> PROMPT:
Every line from the line containing "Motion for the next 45" through the final line below is to be repeated exactly; no other line is.

╭──

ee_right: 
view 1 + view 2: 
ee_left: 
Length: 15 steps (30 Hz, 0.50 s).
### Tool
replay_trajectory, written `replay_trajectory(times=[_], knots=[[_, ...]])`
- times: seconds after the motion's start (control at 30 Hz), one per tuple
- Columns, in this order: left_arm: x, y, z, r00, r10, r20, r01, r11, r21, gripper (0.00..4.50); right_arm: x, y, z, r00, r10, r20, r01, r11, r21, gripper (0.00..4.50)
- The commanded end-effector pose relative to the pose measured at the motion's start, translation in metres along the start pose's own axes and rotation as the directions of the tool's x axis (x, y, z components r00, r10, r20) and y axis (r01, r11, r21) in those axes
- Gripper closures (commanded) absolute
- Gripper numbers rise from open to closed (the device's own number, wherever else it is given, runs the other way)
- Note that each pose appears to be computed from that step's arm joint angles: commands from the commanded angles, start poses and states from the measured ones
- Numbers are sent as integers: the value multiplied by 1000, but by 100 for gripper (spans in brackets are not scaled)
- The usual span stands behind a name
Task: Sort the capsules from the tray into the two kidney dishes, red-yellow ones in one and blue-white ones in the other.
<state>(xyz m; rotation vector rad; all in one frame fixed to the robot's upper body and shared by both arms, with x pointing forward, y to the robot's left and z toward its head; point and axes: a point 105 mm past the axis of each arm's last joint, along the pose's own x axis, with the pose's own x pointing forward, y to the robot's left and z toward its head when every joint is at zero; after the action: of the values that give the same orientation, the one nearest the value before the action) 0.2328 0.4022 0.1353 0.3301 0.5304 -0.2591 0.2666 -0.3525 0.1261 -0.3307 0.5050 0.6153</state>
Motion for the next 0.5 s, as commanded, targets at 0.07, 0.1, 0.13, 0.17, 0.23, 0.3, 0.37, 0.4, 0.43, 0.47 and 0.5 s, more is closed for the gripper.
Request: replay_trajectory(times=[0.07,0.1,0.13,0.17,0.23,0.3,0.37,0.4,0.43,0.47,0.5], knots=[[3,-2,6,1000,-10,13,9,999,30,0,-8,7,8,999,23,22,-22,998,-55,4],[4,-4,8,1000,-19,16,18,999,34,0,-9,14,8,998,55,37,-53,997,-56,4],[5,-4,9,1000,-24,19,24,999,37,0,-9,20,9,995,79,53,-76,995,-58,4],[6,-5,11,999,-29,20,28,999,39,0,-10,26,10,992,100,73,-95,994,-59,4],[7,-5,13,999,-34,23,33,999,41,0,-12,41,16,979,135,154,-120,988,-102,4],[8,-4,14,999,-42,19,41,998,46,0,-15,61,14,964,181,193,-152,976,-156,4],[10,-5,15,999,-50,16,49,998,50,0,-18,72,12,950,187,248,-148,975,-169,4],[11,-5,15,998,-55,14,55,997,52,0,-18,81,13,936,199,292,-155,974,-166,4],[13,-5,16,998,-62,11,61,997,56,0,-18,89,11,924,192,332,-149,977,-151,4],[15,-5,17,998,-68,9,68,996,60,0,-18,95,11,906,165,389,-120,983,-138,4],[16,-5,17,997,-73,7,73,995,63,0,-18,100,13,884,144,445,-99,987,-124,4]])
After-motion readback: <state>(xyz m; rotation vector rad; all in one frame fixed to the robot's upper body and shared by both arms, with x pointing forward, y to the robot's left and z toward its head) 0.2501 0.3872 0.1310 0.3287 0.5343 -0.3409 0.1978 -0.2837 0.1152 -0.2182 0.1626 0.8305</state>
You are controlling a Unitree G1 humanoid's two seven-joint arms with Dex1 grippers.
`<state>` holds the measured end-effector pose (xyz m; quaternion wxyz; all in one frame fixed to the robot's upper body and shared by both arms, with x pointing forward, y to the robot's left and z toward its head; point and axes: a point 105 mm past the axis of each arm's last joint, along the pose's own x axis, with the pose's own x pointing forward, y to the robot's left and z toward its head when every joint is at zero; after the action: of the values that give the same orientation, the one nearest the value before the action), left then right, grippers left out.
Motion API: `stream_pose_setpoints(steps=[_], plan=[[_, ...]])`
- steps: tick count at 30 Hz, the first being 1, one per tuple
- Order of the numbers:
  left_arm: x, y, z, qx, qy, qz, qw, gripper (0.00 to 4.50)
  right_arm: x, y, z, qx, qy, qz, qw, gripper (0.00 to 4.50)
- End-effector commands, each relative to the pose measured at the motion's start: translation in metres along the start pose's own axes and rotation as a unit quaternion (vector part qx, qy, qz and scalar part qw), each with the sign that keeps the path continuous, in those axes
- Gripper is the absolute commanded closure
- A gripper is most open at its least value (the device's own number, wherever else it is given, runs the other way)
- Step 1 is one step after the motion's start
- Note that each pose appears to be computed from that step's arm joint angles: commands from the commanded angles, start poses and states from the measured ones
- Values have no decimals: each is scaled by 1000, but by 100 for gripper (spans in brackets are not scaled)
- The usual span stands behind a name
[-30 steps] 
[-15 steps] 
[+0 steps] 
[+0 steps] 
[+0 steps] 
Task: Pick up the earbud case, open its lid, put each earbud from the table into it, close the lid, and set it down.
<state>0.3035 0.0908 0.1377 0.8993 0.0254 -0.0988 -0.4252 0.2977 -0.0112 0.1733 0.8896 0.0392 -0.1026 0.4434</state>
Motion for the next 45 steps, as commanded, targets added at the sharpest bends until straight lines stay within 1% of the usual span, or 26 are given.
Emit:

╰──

> ANSWER AREA:
Motion for the next 45 steps, as commanded, targets added at the sharpest bends until straight lines stay within 1% of the usual span, or 26 are given.
Emit:

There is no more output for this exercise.